▸ TASK ITEM: The lines in the listing below are to be given again exactly, starting at the line holding "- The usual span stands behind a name" and ending at the line holding "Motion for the". Do not include pictures.

▸ COLLECTED DATA:
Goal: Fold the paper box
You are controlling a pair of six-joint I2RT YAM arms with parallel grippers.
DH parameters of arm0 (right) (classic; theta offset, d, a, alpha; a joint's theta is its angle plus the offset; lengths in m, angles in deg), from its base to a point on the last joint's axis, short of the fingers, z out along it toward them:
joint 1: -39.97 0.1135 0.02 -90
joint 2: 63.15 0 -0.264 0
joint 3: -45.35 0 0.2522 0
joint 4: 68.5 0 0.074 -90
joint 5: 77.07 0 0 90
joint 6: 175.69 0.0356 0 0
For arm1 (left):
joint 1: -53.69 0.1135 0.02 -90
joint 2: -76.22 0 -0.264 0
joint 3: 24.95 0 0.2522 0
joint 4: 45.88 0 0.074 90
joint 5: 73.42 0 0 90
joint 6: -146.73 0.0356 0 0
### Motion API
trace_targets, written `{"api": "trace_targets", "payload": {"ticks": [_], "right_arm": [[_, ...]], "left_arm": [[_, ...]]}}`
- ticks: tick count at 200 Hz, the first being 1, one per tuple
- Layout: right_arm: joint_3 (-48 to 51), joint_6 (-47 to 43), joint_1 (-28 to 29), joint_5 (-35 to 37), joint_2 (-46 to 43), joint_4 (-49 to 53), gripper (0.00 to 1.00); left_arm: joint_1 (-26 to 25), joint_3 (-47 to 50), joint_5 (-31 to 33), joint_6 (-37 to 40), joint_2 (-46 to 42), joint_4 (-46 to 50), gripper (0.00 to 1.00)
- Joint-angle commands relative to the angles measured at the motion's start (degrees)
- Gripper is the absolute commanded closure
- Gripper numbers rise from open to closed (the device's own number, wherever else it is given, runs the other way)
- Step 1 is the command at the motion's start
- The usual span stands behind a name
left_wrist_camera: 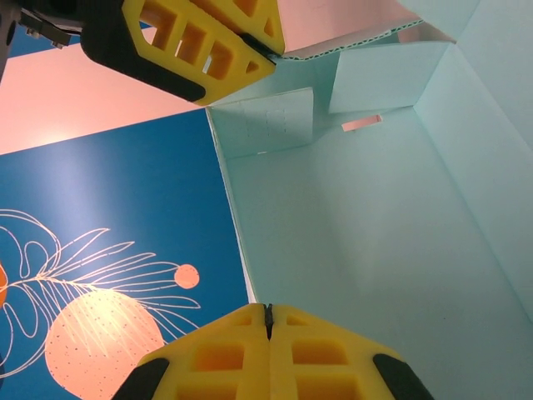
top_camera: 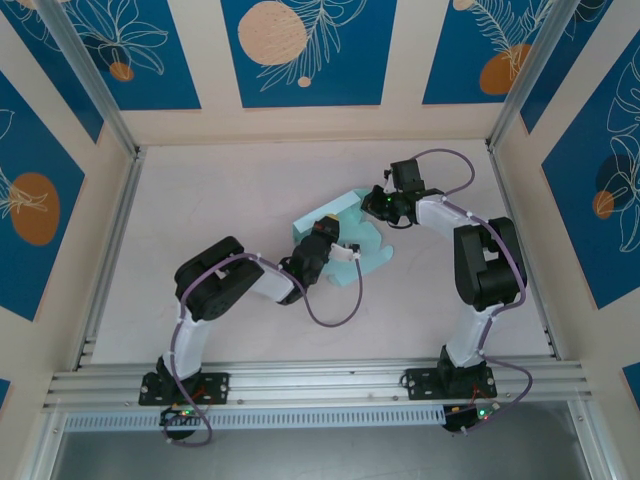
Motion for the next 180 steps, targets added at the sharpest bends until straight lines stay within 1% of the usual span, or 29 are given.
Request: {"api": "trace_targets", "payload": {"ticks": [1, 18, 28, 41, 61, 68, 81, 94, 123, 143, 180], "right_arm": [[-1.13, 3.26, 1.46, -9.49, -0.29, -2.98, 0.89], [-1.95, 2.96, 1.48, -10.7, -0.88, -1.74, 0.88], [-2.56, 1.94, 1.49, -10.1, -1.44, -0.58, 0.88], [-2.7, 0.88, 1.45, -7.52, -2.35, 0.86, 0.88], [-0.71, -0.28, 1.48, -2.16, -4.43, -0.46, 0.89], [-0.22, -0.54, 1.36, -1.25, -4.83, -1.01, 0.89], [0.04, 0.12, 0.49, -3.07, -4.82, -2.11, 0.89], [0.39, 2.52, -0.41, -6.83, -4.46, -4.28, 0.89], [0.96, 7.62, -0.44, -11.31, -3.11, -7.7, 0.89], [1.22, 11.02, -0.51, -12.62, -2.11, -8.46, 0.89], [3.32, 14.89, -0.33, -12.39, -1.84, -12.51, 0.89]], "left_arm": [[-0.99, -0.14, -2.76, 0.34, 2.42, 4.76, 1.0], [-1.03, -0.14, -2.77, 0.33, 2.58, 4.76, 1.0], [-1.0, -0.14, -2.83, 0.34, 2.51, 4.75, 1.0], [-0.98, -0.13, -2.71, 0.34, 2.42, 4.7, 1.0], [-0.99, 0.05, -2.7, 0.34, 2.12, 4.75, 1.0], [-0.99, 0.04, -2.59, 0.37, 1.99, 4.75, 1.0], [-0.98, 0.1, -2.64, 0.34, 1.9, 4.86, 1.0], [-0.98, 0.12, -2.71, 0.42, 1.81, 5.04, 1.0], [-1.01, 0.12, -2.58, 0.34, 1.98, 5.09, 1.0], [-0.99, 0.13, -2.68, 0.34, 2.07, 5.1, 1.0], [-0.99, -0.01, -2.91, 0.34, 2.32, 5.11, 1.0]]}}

▸ TASK SOLUTION:
- The usual span stands behind a name
left_wrist_camera: 
top_camera: 
Motion for the next 180 steps, targets added at the sharpest bends until straight lines stay within 1% of the usual span, or 29 are given.

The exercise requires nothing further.